> Task description
Repeat verbatim the lines of the data below, beginning with the line containing "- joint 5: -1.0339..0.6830" and continuing to the end.
***** Dataset excerpt
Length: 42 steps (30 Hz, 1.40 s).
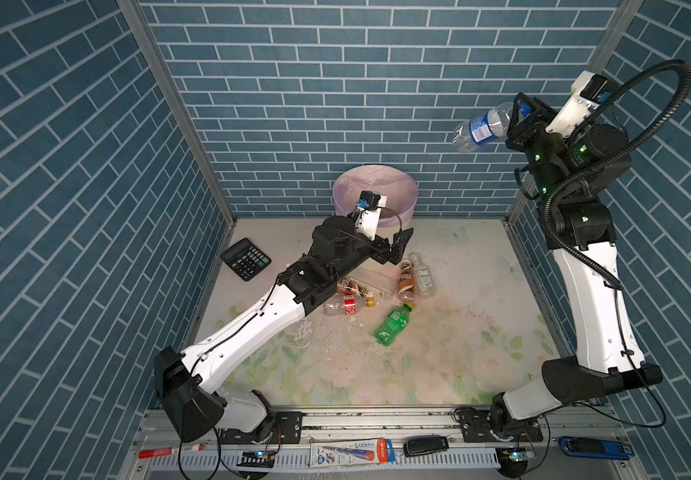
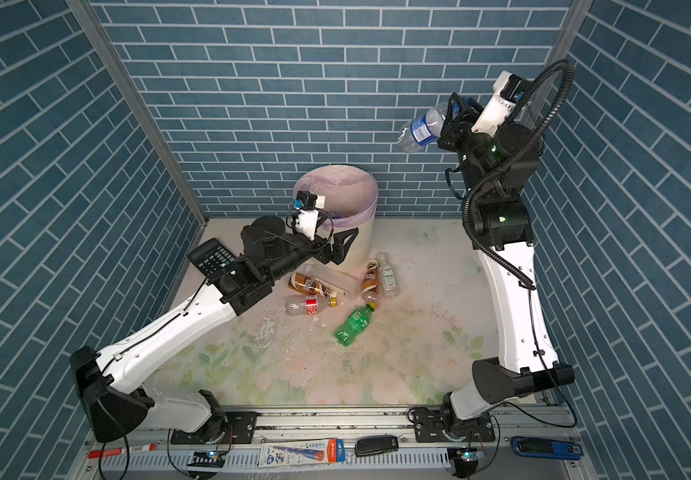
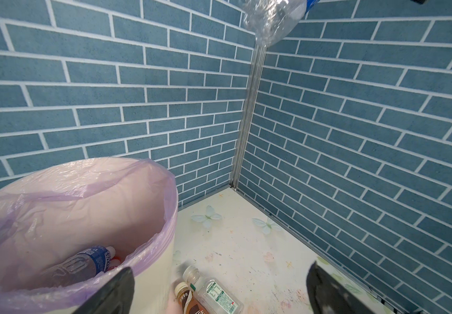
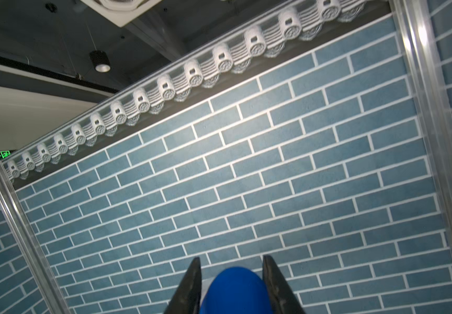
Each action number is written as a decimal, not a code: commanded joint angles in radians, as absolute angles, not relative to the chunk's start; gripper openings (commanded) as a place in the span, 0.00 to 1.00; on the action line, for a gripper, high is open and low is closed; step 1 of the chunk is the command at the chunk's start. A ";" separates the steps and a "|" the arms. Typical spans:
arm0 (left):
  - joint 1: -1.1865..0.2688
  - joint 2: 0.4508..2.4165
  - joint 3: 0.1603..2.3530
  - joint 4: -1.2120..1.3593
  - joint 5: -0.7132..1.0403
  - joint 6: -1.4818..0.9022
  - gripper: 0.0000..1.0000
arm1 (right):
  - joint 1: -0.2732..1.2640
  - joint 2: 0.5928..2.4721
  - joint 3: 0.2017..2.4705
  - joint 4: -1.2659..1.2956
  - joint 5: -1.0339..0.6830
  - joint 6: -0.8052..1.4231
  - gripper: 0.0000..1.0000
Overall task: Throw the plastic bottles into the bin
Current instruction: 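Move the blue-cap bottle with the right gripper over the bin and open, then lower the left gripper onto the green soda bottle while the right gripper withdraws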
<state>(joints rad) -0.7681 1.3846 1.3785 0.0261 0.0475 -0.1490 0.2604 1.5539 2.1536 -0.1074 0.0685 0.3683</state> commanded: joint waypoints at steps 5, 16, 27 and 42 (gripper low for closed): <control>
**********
> Your response
  - joint 5: -1.0339..0.6830
  - joint 6: -0.8052..1.4231
  - gripper: 0.0000..1.0000
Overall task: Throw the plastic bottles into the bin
Current instruction: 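Move the blue-cap bottle with the right gripper over the bin and open, then lower the left gripper onto the green soda bottle while the right gripper withdraws
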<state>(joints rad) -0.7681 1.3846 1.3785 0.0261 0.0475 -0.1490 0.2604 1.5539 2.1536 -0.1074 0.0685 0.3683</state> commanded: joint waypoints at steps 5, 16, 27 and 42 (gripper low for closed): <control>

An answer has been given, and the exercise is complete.